The trouble with our world isn't that there aren't solutions, it's that when someone proposes them, they sound outlandish to people who subconsciously want the problems to persist.
Prisons make criminals more likely to commit crime in the future.
Prisons make people less likely to become criminals.Your comment focuses on prison and the impact it has on a single criminal who is caught, convicted, and put in prison. Sometimes this is a useful way to look at things.
I think it's far more useful to consider prison's impact on all the people who are not in prison. It serves as a crime deterrent.
Here is a study supporting the assertion that prisons increase (or do not reduce) the likelihood of someone reoffending in the future. https://www.journals.uchicago.edu/doi/10.1086/715100
Your claim that prisons reduce the likelihood of the population at large is not obvious on its face, as the US has very high rate of incarceration, but still has moderately high crime rates. Can you supply some data?
Your claim that prisons reduce the likelihood of the population at large is not obvious on its face
Are you saying that, irrespective of the chance of being caught and convicted, and of the severity of the likely punishment, the likelihood of someone committing a crime is constant? Here is a study supporting the assertion that prisons increase (or do not reduce) the likelihood of someone reoffending in the future
That has nothing to do with the point I made, which was about people becoming criminals. I said nothing about the behaviour of existing criminals.I'm saying that prison sentences are not a deterrent to crime, and, in fact, increase the amount of crime done. Research has consistently shown that the threat of being caught is considerably higher deterrent than prison time, and that harsh sentences don't influence behavior:
https://nij.ojp.gov/topics/articles/five-things-about-deterr...

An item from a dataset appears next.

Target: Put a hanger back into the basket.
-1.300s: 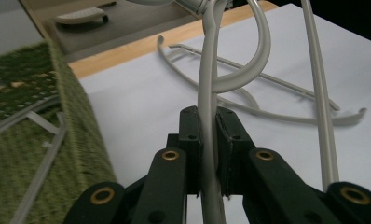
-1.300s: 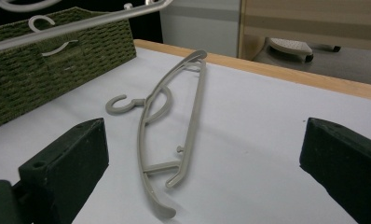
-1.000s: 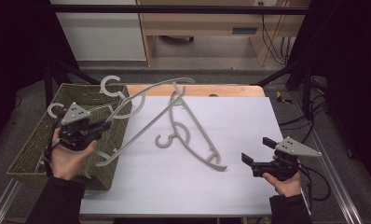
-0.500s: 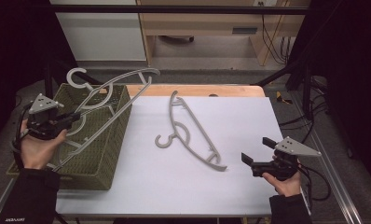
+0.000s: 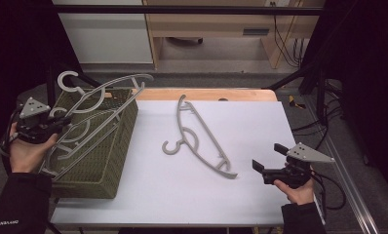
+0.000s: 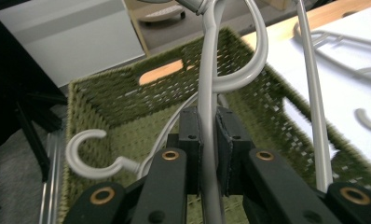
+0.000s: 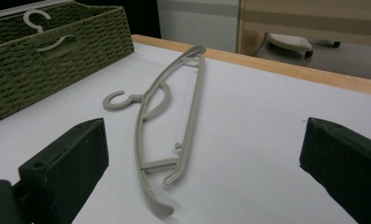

> That has nothing to do with the point I made, which was about people becoming criminals.
We are discussing crime. Which has a total sum. You can reduce that sum by preventing people from being criminals or you can reduce that sum by reforming criminals. I believe you need both. So it is important to remember that prisons negatively contribute to reforming people, increasing total crime, while research shows they don't contribute to preventing people from being criminals.
We need other systems, systems that prevent people from becoming criminals AND reduce the likelihood of re-offending if they do.